Here, \(\mathbf{A}_B = \begin{bmatrix} 1 & -2 \\ 1 & 1 \end{bmatrix}\). The perturbed problem is then \[\begin{array}{rrcrcrcl} \min & x_1 & + & 2x_2 & - & 3x_3 \\ \mbox{s.t.} & x_1 & - & 2x_2 & + & x_3 & = & \epsilon - 2\epsilon^2 \\ & x_1 & + & x_2 & - & 2x_3 & = & 3 + \epsilon + \epsilon^2 \\ & x_1 & , & x_2 & , & x_2 & \geq & 0. \end{array}\]
It is not difficult to show that for a sufficiently small positive \(\epsilon\), every basic feasible solution to the perturbed problem is nondegenerate. Hence, the revised simplex method applied to \((P')\) will terminate after a finite number of iterations. Furthermore, if it terminates with a basis \(B'\) determining an optimal basic feasible solution of \((P')\), then \(B'\) also determines an optimal basic feasible solution of \((P).\) If it terminates with the conclusion that \((P')\) is unbounded, then \((P)\) is unbounded.

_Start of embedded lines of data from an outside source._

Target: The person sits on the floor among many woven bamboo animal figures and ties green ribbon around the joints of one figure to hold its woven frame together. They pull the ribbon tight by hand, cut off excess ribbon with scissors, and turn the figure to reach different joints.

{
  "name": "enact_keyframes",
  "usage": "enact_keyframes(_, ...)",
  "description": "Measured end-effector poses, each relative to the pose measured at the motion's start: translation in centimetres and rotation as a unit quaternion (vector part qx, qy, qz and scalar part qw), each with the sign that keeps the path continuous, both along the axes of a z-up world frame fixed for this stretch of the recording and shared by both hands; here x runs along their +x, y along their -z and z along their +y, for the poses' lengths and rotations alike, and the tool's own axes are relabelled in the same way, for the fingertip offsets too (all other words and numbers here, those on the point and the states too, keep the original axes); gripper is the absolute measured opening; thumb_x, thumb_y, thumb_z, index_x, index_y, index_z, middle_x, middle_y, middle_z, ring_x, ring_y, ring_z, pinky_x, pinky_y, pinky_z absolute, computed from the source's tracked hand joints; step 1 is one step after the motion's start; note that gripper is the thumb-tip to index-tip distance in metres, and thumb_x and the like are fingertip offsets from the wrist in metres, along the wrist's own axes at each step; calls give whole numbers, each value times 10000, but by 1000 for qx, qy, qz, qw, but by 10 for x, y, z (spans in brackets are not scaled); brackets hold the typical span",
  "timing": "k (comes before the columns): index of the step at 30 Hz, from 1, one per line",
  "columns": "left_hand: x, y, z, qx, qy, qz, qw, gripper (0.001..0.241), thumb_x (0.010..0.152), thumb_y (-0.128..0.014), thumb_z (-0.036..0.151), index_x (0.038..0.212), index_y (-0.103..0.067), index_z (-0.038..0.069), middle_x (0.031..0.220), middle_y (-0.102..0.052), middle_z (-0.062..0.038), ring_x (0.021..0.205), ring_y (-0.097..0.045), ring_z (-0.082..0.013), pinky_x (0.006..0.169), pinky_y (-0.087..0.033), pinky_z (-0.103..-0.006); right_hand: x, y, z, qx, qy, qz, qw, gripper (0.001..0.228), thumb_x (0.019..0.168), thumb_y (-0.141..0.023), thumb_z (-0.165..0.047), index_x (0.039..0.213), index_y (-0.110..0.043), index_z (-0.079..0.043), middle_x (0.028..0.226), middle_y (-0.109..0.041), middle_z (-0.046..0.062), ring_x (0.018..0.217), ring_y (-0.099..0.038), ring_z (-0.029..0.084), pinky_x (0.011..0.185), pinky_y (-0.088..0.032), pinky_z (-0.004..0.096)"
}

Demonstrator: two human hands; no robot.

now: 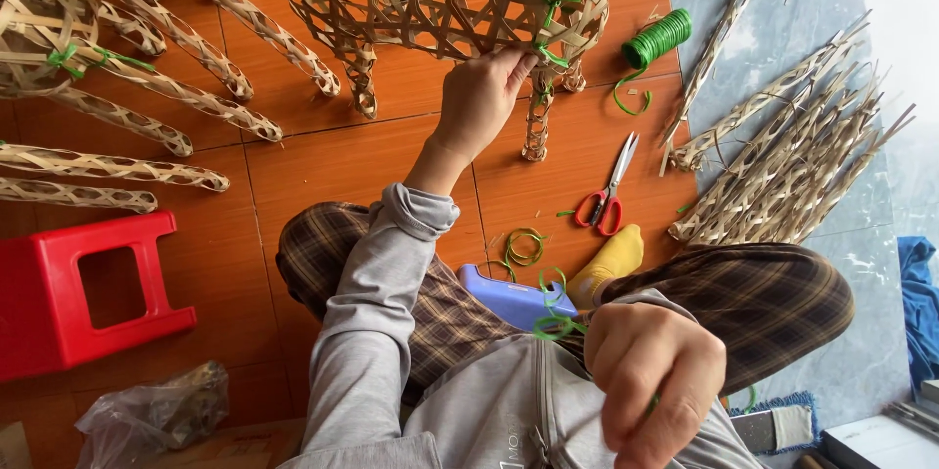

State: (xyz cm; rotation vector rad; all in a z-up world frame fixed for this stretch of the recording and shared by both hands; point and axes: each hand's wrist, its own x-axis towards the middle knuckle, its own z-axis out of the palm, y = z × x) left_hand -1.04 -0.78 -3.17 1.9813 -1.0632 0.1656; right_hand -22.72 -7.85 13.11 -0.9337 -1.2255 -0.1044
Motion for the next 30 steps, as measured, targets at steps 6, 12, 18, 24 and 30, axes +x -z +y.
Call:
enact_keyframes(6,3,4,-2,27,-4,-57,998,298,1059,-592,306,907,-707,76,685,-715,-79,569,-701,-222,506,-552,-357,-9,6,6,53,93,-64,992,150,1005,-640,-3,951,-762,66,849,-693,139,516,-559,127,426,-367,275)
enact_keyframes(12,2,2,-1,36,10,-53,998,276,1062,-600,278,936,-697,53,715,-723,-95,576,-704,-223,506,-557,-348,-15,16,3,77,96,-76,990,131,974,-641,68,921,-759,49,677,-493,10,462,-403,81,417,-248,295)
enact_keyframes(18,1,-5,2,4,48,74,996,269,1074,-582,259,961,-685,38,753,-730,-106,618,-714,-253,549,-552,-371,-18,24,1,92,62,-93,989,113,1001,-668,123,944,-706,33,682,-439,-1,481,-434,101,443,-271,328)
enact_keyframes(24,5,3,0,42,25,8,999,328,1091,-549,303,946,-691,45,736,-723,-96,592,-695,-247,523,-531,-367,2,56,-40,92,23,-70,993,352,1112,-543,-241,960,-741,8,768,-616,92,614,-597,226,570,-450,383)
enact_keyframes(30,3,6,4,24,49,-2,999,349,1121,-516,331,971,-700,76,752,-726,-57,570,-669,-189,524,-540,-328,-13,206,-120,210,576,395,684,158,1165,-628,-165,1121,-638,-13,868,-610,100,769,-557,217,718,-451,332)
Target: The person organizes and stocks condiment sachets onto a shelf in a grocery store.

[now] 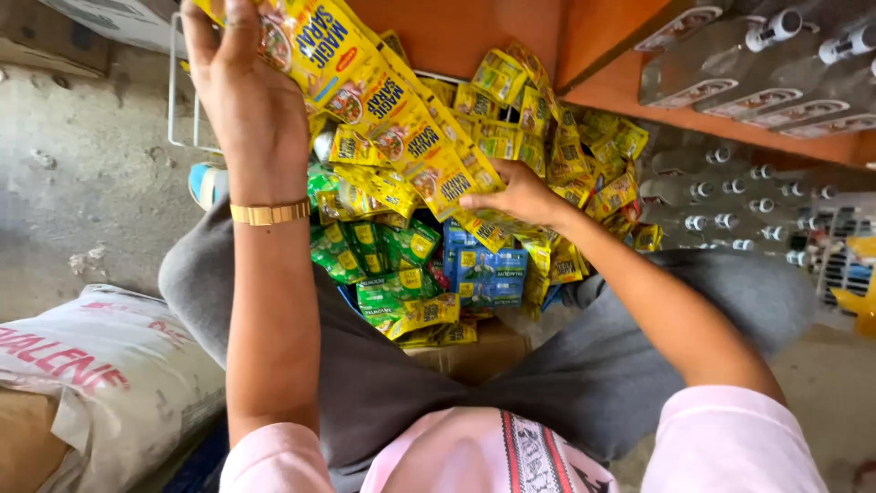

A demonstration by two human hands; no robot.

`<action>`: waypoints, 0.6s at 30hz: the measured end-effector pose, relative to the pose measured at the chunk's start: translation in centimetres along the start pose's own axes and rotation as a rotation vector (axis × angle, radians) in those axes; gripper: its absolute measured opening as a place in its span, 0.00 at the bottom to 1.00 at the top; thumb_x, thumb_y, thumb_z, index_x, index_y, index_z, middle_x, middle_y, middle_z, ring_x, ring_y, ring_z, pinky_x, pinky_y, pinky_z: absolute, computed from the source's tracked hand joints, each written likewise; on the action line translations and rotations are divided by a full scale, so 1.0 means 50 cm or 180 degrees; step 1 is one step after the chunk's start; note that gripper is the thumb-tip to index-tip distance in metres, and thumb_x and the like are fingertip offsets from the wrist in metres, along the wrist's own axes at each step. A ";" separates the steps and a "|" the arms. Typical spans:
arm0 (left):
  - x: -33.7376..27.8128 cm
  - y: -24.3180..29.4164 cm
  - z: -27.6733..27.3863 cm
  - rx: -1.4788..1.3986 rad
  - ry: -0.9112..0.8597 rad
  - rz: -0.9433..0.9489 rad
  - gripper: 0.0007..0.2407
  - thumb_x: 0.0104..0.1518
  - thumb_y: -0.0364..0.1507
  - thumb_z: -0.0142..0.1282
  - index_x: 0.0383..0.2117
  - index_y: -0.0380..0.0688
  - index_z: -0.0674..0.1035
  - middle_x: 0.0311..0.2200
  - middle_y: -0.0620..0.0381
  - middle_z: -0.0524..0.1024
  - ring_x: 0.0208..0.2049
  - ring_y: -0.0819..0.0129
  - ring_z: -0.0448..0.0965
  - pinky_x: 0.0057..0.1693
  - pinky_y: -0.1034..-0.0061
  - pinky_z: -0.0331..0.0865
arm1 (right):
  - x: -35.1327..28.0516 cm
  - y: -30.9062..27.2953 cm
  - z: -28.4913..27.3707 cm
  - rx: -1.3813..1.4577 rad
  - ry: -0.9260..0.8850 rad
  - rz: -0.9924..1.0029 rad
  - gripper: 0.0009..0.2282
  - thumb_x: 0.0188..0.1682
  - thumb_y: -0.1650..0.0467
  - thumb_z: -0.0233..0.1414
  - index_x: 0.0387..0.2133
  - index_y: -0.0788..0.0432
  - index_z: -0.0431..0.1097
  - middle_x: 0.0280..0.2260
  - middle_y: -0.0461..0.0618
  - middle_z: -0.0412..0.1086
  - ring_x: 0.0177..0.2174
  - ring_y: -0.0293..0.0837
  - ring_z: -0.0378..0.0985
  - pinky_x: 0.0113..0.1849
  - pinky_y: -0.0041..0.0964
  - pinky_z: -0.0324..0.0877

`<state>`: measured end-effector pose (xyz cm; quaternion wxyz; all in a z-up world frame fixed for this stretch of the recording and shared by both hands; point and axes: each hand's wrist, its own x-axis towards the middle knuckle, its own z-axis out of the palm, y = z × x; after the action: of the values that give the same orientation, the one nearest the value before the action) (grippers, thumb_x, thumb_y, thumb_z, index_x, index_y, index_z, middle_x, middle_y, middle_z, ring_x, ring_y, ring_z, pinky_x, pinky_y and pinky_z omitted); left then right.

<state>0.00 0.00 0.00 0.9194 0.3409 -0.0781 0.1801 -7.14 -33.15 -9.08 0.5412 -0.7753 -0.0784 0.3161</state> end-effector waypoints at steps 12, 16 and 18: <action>-0.018 0.010 0.011 0.0031 0.0559 -0.0385 0.08 0.66 0.31 0.57 0.43 0.39 0.76 0.37 0.57 0.79 0.40 0.71 0.79 0.52 0.71 0.76 | -0.004 0.032 -0.079 -0.1365 0.0106 0.0194 0.20 0.53 0.60 0.58 0.38 0.70 0.74 0.32 0.60 0.72 0.32 0.49 0.69 0.36 0.41 0.68; -0.047 -0.016 0.045 0.0313 0.0566 -0.0568 0.08 0.64 0.33 0.58 0.40 0.41 0.77 0.34 0.59 0.79 0.36 0.74 0.79 0.46 0.74 0.74 | 0.005 -0.009 -0.077 -0.1521 0.0314 -0.0013 0.17 0.55 0.62 0.56 0.39 0.69 0.73 0.34 0.61 0.73 0.32 0.51 0.72 0.37 0.40 0.70; -0.072 -0.056 0.047 0.0926 0.0425 -0.0678 0.09 0.67 0.34 0.59 0.38 0.40 0.77 0.33 0.60 0.79 0.35 0.78 0.76 0.46 0.80 0.71 | -0.011 -0.067 -0.070 -0.1304 0.0695 -0.0681 0.14 0.55 0.63 0.54 0.45 0.60 0.76 0.38 0.49 0.79 0.36 0.36 0.78 0.38 0.34 0.72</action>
<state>-2.28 -4.50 -0.86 0.8774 0.4639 0.0465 0.1134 -4.83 -34.81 -5.14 0.4084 -0.8856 -0.1635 0.1489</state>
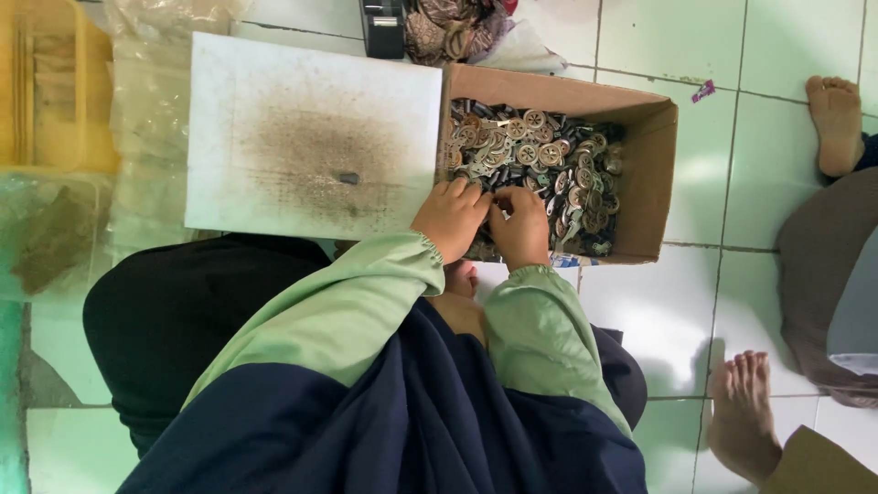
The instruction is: The person selects several metal components from a box, places them onto a white board, and then puts them into a small plastic bag.
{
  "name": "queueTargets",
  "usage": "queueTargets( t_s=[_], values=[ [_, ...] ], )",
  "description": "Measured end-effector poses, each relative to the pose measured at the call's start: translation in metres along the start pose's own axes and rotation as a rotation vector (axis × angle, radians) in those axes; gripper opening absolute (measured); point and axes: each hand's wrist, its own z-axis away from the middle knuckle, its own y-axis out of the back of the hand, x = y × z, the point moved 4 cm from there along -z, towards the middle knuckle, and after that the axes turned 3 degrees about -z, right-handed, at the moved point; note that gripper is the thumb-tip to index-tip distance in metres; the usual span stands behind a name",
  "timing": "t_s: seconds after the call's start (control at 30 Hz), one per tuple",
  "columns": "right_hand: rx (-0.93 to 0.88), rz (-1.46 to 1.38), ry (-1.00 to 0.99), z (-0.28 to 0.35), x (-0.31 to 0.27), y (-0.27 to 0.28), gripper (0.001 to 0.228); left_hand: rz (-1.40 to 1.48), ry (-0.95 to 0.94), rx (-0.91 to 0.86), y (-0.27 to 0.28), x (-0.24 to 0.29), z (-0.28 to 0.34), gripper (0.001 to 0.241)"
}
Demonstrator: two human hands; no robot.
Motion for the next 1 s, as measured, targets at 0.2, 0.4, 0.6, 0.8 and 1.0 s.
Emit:
queueTargets(
  t_s=[0.2,0.4,0.6,0.8,1.0],
  values=[
    [0.155,-0.142,0.07,-0.005,-0.074,-0.031,0.023,-0.042,0.097,0.404,0.05,-0.056,0.043,0.039],
    [0.126,-0.172,0.225,-0.037,-0.137,-0.103,0.016,-0.004,0.335,0.059,0.101,-0.129,0.101,0.039],
    [-0.009,0.096,0.077,-0.038,-0.163,-0.12,0.015,0.011,0.376,0.019,0.081,-0.16,0.118,0.038],
    [-0.075,0.224,0.068,-0.039,-0.162,-0.122,0.017,-0.011,0.345,0.042,0.088,-0.157,0.116,0.034],
    [0.063,0.057,0.157,-0.026,-0.143,-0.102,0.018,-0.074,0.285,0.101,0.099,-0.133,0.108,0.037]
  ],
)
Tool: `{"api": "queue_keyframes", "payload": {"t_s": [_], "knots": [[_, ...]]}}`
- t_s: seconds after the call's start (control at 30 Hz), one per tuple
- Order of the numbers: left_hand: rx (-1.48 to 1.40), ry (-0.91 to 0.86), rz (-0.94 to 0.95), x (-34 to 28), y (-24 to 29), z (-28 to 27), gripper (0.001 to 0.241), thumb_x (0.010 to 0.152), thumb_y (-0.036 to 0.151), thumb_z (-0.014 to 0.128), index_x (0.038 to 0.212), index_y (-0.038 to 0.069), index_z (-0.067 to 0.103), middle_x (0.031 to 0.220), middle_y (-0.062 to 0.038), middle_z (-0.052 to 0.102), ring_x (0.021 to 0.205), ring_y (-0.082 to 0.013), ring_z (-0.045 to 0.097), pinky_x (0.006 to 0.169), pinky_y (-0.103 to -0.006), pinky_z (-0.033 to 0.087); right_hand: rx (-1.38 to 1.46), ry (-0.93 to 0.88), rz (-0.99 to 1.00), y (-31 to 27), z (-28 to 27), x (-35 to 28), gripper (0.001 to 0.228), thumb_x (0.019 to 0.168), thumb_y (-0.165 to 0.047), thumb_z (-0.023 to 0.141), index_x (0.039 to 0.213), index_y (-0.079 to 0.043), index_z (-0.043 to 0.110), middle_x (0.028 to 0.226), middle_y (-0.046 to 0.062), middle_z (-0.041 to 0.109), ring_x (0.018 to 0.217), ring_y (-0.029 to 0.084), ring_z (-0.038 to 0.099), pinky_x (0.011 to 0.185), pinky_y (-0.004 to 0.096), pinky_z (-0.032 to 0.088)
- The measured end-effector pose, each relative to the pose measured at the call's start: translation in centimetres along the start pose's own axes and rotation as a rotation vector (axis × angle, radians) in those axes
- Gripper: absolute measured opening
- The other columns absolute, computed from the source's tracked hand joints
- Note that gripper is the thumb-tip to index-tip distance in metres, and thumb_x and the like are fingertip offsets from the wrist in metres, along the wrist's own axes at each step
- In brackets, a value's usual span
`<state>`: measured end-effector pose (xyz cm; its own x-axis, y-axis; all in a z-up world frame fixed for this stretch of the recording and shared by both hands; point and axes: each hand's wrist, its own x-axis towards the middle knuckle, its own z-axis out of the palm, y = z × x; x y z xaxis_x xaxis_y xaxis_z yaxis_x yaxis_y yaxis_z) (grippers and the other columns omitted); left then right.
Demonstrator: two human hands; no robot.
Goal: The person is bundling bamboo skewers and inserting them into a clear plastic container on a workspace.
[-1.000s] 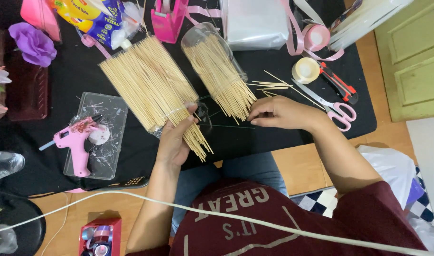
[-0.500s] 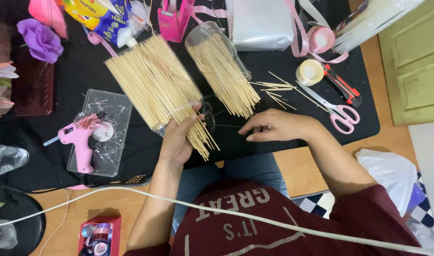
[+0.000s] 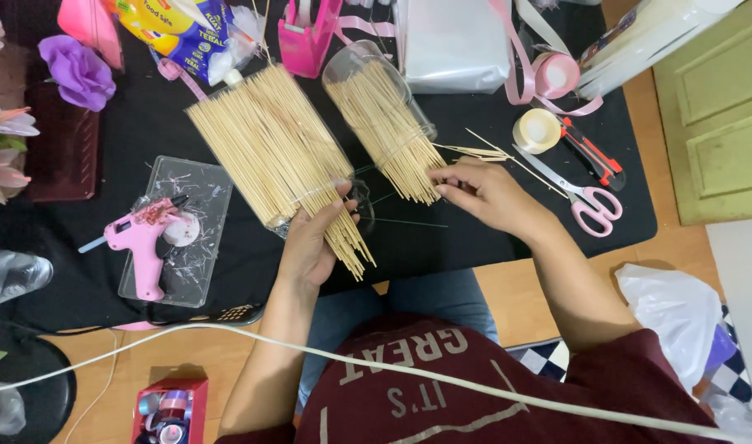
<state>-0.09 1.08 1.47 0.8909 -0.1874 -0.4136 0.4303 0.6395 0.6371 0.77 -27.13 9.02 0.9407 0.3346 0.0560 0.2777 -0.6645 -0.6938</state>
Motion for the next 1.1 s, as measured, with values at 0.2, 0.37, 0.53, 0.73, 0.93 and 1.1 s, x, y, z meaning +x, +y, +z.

Since it is not necessary to fix a value for \(\epsilon\), comparing two polynomials in \(\epsilon\) amounts to comparing tuples of coefficients of powers of \(\epsilon\) lexicographically. This simplification leads to what is historically known as the lexicographic rule.
Assuming that \(\epsilon\) is positive and sufficiently small, which of the following is the least?
\(1+100\epsilon^2\)
\(1+3\epsilon\)
\(2-4001\epsilon\)
Suppose that in a given iteration of the revised simplex method using the method of perturbation, the basis is \(B = \{1,2,4\}\), the basic feasible solution is \(\mathbf{x}^* = \begin{bmatrix} 2 - \epsilon^2 \\ 2\epsilon + 3\epsilon^2 \\ 0 \\ 4\epsilon - 5\epsilon^3 \\ 0\end{bmatrix}\), and \(\mathbf{d} = \begin{bmatrix} -3 \\ -1 \\ 0 \\ -2 \\ 1\end{bmatrix}\). What is \(r\) in Step 6?
Let \(m\) and \(n\) be positive integers. Let \(\mathbf{A} \in \mathbb{R}^{m \times n}\) with rank \(m\). Let \(\mathbf{b} \in \mathbb{R}^m\). Let \(\epsilon \gt 0\). Let \(\mathbf{b}' = \mathbf{b} + \mathbf{P} \mathbf{e}\) where \(\mathbf{e} = \begin{bmatrix} \epsilon \\ \epsilon^2 \\ \vdots \\ \epsilon^m\end{bmatrix}\) where \(\mathbf{P} \in\mathbb{R}^{m\times m}\) is invertible. Prove that if \(\epsilon\) is sufficiently small, \(\mathbf{A}_B \mathbf{b}'\) has no zero entry for every basis \(B\) with respect to \(\mathbf{A}\).